Systemic but not local IL13-PE dosing led to the development of neutralizing antibodies against this chimeric protein, which effectively blocked the cytotoxic action of IL13-PE
in vitro toward tumor cells. Using a well-characterized tumor toxicity assay
[28],
[39], we analyzed the ability of various serum samples from mice systemically sensitized to IL13-PE to block the cytotoxicity of IL13-PE against IL-13Rα2-expressing tumor cells. We observed that serum from IL13-PE-sensitized mice markedly dampened the IL13-PE-induced toxicity against target tumor cells suggesting the presence of neutralizing antibodies directed against IL13-PE in serum. Accordingly, the development of neutralizing antibodies to IL13-PE was a concern given that these neutralizing antibodies might interfere with IL13-PE therapy in pulmonary fibrosis. However, despite the presence of the neutralizing antibodies in sensitized mice, intranasal IL13-PE therapy worked effectively as a therapeutic in the bleomycin-induced pulmonary fibrosis model. The manner in which IL13-PE continues to work in the lung despite the presence of these neutralizing antibodies is not presently clear but we have observed that the numbers of IL-13Rα2-positive cells during pulmonary fibrosis are markedly increased (
[24] and unpublished findings). Under these conditions it is possible that the neutralizing titers of antibody are not sufficient to prevent IL13-PE from binding to this high affinity IL-13 receptor. Further studies will address this possibility in the lung.
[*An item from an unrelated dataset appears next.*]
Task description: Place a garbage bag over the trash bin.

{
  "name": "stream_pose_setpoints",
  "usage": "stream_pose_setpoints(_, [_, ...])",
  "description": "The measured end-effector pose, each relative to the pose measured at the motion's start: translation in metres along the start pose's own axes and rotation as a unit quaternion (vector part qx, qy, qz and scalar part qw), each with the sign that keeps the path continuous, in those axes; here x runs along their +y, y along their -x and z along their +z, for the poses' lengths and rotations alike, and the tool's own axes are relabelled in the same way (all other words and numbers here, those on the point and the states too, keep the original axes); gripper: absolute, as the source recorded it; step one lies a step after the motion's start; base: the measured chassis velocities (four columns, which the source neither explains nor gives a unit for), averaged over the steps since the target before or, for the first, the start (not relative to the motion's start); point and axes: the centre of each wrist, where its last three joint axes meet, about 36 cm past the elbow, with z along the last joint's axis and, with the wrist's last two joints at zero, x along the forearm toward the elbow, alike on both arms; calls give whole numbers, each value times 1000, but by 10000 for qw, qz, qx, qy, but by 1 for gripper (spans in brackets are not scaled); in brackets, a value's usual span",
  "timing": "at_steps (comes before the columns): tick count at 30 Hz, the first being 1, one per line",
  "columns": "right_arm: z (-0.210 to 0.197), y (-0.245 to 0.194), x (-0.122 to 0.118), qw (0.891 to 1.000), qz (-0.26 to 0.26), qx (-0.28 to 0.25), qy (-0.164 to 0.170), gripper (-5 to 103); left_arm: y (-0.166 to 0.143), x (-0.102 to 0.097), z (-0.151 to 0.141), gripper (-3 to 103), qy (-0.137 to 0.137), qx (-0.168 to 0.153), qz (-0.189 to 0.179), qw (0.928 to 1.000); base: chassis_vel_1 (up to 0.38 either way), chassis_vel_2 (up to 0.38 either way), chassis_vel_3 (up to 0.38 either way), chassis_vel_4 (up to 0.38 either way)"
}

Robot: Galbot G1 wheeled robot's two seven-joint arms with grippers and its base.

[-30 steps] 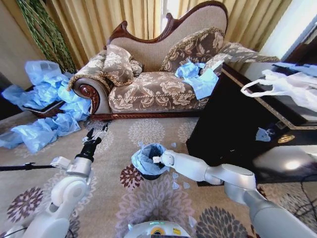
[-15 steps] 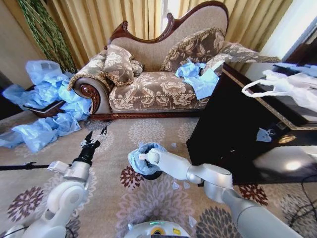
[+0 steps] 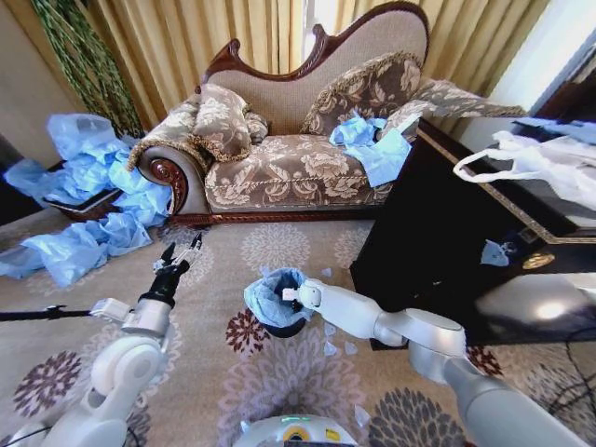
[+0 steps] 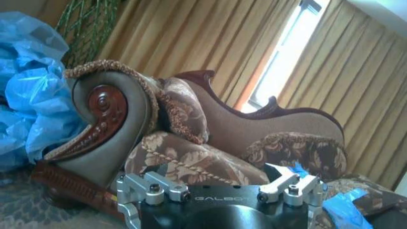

Thus, using a well-established bleomycin pulmonary fibrosis model, we have observed that prior Pseudmonas infection or systemic sensitization to IL13-PE does not impair the therapeutic anti-fibrotic properties of IL13-PE. Surprisingly, both of these events provide protective effects either by reducing the fibrotic response (as in the case of infection) or sparing mice from the lethal effects of pulmonary fibrosis (as in the case of systemic IL13-PE sensitization). Together, these findings further bolster the prospects of IL13-PE as a clinically useful therapeutic in the treatment of pulmonary fibrosis.